> [What to do]:
Find the string "stayed" in the records. Copy every line it appears in.

> [Data for processing]:
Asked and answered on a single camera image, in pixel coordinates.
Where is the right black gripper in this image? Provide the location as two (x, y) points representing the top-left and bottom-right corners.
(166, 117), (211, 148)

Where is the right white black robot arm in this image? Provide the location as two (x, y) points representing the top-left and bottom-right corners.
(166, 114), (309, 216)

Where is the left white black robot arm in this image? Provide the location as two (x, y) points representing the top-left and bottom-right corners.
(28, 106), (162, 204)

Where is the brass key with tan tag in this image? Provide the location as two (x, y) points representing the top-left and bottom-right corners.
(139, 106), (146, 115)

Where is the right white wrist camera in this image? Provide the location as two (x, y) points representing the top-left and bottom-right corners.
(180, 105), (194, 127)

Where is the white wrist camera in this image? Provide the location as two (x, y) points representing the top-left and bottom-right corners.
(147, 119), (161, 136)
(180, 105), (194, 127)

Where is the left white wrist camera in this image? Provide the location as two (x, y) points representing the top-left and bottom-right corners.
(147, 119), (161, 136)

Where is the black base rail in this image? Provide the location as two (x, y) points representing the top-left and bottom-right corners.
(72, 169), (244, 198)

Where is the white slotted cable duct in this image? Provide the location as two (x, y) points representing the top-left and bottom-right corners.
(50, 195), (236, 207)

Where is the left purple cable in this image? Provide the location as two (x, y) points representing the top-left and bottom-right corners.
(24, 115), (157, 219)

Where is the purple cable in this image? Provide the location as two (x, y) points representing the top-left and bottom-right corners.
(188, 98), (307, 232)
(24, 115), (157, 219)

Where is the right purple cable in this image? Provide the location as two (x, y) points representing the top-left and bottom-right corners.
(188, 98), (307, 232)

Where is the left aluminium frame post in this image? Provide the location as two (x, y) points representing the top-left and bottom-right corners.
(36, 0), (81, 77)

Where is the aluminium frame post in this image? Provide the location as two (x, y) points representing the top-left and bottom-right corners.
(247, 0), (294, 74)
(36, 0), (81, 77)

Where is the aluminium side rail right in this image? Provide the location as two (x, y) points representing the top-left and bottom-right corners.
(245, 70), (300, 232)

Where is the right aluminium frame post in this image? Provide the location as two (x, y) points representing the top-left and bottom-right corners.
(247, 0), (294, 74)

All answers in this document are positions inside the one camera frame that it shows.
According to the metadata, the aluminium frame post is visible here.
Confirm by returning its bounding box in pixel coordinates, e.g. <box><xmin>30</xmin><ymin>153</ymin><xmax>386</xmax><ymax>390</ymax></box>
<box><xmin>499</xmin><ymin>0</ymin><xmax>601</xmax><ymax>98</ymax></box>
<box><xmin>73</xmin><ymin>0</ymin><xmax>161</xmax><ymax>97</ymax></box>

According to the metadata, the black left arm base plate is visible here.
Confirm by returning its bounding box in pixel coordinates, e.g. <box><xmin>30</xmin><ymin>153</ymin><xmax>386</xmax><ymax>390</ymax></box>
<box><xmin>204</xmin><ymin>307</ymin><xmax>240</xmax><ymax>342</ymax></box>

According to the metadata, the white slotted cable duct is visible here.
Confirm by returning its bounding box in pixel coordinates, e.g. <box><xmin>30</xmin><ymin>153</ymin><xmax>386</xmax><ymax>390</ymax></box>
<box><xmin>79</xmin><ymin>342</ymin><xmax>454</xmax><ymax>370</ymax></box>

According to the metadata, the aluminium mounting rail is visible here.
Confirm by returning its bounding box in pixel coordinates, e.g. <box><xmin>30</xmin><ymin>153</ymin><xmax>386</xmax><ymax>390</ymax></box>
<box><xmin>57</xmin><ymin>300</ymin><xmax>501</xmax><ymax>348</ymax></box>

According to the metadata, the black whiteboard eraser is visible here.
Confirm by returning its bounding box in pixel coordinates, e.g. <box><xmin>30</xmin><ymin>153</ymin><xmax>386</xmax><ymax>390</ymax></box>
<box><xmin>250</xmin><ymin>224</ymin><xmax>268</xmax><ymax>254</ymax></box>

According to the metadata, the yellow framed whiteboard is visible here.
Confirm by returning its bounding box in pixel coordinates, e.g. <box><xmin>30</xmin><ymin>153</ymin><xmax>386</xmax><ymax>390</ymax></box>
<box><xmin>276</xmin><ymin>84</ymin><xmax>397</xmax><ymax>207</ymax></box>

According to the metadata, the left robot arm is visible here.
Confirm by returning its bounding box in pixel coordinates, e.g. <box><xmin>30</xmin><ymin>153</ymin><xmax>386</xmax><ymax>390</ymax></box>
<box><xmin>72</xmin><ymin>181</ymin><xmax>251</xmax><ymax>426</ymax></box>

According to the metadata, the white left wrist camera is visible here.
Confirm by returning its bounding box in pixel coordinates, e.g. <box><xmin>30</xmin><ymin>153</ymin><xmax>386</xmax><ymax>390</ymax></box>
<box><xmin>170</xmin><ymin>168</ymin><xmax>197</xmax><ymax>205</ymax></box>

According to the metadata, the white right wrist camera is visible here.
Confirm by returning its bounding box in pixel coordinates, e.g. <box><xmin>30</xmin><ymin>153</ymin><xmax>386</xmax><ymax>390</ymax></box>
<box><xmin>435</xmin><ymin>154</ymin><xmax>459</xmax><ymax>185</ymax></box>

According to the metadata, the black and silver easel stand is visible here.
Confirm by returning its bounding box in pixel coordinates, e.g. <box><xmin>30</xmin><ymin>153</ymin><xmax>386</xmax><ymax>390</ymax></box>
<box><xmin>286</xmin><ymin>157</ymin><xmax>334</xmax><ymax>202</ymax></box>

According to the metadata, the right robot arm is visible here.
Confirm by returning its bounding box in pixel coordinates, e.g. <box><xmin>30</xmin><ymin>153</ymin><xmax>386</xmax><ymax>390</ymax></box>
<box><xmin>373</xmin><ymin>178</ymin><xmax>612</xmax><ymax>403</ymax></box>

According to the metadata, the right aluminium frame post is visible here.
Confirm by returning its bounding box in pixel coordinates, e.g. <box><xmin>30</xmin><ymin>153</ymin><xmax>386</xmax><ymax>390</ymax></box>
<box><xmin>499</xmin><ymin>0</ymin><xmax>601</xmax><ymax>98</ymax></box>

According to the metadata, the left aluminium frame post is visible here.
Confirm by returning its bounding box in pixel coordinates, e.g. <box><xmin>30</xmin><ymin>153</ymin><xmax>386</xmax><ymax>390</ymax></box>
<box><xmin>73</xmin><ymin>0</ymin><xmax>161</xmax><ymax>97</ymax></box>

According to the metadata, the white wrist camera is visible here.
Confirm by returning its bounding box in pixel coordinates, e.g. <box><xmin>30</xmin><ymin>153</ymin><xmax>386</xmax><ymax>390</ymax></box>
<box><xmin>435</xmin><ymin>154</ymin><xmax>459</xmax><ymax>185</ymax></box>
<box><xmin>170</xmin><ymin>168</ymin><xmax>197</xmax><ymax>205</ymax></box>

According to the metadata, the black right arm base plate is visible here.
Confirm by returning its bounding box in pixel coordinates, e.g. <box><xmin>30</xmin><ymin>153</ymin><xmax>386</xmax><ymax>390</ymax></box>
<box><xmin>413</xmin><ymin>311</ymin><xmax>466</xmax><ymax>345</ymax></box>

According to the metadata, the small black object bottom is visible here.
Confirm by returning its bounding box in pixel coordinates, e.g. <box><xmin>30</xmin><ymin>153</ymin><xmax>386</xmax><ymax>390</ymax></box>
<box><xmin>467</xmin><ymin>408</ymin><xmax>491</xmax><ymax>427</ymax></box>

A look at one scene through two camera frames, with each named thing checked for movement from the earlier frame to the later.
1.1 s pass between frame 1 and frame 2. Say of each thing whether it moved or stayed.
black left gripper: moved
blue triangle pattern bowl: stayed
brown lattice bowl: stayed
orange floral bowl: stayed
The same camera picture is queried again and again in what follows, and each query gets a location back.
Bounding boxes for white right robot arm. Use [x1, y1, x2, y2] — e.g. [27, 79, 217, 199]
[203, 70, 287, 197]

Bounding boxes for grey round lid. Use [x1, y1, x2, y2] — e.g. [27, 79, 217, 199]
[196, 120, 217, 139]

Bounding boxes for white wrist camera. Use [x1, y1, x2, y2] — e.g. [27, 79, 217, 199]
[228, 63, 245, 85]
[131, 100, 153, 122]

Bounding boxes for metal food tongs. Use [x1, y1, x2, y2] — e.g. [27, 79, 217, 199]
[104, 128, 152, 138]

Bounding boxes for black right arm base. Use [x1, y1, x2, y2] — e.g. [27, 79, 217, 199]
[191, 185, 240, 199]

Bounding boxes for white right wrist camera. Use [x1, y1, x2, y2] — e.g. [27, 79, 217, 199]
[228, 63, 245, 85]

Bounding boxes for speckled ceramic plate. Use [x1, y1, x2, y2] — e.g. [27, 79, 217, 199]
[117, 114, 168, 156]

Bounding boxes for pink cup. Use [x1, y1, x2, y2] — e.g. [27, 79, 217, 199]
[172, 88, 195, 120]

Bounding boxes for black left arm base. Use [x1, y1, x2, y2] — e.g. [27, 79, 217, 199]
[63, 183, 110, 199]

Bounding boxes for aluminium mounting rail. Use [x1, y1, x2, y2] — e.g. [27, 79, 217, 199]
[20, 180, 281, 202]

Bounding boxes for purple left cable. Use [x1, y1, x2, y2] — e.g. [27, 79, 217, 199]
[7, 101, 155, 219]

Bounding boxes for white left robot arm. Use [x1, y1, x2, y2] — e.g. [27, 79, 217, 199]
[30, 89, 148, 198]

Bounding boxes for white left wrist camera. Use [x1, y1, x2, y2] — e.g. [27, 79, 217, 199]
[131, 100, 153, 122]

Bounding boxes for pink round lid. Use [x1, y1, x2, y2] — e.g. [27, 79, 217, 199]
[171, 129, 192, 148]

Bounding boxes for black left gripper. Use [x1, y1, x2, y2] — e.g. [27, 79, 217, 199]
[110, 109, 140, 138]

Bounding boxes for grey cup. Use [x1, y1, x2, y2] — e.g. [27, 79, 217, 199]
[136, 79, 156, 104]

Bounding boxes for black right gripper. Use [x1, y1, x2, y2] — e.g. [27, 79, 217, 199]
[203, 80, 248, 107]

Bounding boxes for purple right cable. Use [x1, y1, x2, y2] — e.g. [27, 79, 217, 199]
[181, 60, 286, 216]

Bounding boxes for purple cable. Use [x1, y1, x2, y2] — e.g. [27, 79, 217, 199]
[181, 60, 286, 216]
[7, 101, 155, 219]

> [Response area]:
1.1 s pass between frame 1 and frame 2. Say of each thing whether it moved or stayed.
blue triangle pattern bowl: stayed
brown lattice bowl: stayed
orange floral bowl: stayed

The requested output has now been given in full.